Ma in quel tragico scontro, è ferito mortalmente anche il generale
Montcalm. Centrato a una coscia e al ventre, cade da cavallo e viene soccorso
dai suoi ufficiali. Il giorno successivo, un medico tenta inutilmente di
curargli la ferita. La morte di Montcalm ha un'eco devastante tra le fila
francesi, e ingigantisce quella che per gli inglesi è una grande vittoria
tattica, ma non strategica. I francesi devono abbandonare il terreno e perdono
più di un terzo degli effettivi, comandante compreso. Quebec, inoltre, è
completamente circondata. Il contingente francese, però, può ancora disporre
delle armate di Bougainville e di Vaudreuil, che allo scontro non hanno
partecipato. A mezzogiorno, le truppe del secondo generale arrivano a nei pressi
di Quebec. Vaudreuil cerca di galvanizzarle, di incitarle allo scontro, ma è
tutto inutile. L'effetto psicologico della sconfitta e della morte di Montcalm
si ripercuote sulle truppe, sconfortandole e privandole di aggressività. Solo
1.000 soldati, per lo più canadesi in un ultimo impeto di orgoglio patrio, si
lanciano in un confuso e inutile attacco verso i miliziani inglesi. "Il silenzio
era calato sui Piani di Abraham - scrive Rosselli -. La brughiera era
disseminata di soldati uccisi e di armi abbandonate. Quella che si sarebbe
rivelata la più importante battaglia dell'intero conflitto nordamericano era
durata poco più di un'ora. Lo scontro era stato breve ma sanguinoso. I franco
canadesi avevano subito perdite severe: 1.200 fra ufficiali e soldati, uccisi o
feriti. Gli inglesi avevano invece perso 660 uomini". Circondata dalle armate
inglesi e stretta in un assedio che dura ormai da tre mesi, Quebec si arrende.

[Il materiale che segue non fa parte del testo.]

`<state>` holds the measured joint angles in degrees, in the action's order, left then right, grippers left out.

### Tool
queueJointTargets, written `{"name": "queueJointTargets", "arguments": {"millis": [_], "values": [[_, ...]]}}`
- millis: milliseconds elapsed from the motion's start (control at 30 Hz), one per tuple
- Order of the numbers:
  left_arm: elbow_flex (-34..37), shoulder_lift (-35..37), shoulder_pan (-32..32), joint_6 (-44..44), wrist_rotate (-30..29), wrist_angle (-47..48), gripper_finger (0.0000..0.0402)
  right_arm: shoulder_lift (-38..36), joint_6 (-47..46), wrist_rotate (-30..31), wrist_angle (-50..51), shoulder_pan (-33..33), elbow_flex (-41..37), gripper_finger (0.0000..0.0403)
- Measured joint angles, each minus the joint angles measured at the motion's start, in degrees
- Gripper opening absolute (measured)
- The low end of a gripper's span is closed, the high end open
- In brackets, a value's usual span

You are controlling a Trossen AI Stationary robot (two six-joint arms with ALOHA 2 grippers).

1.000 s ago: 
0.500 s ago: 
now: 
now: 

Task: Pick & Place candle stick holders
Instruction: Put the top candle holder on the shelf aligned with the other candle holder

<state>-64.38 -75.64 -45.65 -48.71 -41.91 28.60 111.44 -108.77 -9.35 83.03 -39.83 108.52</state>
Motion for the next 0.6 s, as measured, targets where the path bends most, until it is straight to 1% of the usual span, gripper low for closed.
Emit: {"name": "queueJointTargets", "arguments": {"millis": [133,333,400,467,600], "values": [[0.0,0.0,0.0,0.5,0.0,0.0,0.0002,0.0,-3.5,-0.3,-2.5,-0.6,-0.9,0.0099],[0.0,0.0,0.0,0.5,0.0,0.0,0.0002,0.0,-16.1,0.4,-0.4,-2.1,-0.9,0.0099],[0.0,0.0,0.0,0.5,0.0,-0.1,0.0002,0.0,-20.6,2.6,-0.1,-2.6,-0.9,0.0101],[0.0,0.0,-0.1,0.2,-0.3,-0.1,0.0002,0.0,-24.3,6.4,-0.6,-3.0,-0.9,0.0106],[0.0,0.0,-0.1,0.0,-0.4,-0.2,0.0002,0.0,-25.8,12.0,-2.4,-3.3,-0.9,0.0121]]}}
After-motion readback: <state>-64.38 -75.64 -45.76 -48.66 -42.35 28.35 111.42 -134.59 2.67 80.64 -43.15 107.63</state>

Il 18 settembre 1759, tre compagnie di granatieri inglesi occupano le porte
della città e innalzano il vessillo britannico. Dominata dal caso e dalle
oscurità della psicologia umana più che dal mestiere delle armi, si conclude
così la più importante battaglia dello scacchiere americano nella
Guerra dei
Sette anni, chiave di volta per le sorti infauste dell'impero francese.